If you have been steadily paying down debt, making above-minimum payments, and building a clean 24-month track record, the new models work in your favor. If your credit strategy has been snapshot-based — pay down before applying, carry balances otherwise — adjust now. The trended data window is 24 months, and the clock is running whether you are ready to apply or not.

Frequently Asked Questions

What is the difference between FICO 10T and FICO 10?

FICO 10 is a standard scoring model update. FICO 10T is the trended-data version that analyzes 24 months of payment behavior. The “T” stands for trended. For mortgage purposes, FICO 10T is the model the GSEs are mandating — the non-trended FICO 10 is used in other lending contexts like auto and credit cards.

Will my credit score go up or down with FICO 10T?

If you have been paying down balances and making above-minimum payments for the past 24 months, your FICO 10T score will likely be higher. If you have been accumulating debt, paying only minimums, or cycling through high utilization, your score may decrease. The direction depends entirely on your payment trajectory.

Do I need to do anything differently to prepare?

Start optimizing credit behavior now, not just before your application. Pay above the minimum on revolving accounts. Avoid opening new credit lines in the 6 months before applying. If you rent, enroll in a rent-reporting service. Pull your credit 90 days early to see how trended data affects your scores.

Can my lender still use the old FICO scores?

Not for conforming loans sold to Fannie Mae or Freddie Mac. The transition to FICO 10T and VantageScore 4.0 is a GSE mandate, not an option. However, FHA, VA, and USDA programs have not adopted the new models yet and still use legacy scoring through their respective automated underwriting systems.
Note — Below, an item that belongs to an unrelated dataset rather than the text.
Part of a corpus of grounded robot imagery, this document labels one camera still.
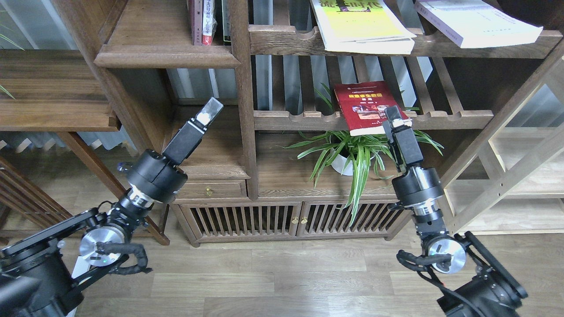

Does FICO 10T count rent payments?

FICO 10T itself does not incorporate rent payments. VantageScore 4.0, which is used alongside FICO 10T in the new bi-merge system, can score rent payments if they are reported to the bureaus. You need your landlord to report or you need to enroll in a third-party rent reporting service for this to appear in your file.

What happened to the Equifax score?

The new bi-merge system pulls from Experian and TransUnion only. Equifax is no longer part of the standard conforming loan credit pull. This means errors or derogatory items that only appear on your Equifax report will not affect your conforming loan qualifying score — but they may still matter for FHA, VA, or USDA applications that continue using tri-merge.

Will rapid rescore still work under FICO 10T?

Yes, rapid rescore still works, but the score impact is typically smaller. Under legacy FICO, paying a balance to zero could produce a 30-50 point immediate jump. Under FICO 10T, the same action may produce 10-20 points because the model still sees the prior months of higher balances in the trended data. Start credit optimization earlier to compensate.

How does this affect borrowers with no traditional credit history?

VantageScore 4.0 can score consumers with thinner files than legacy models by incorporating alternative data like rent and utility payments when reported to the bureaus. Combined with manual underwriting paths available on FHA and some conventional products, borrowers with non-traditional credit histories have more options than before.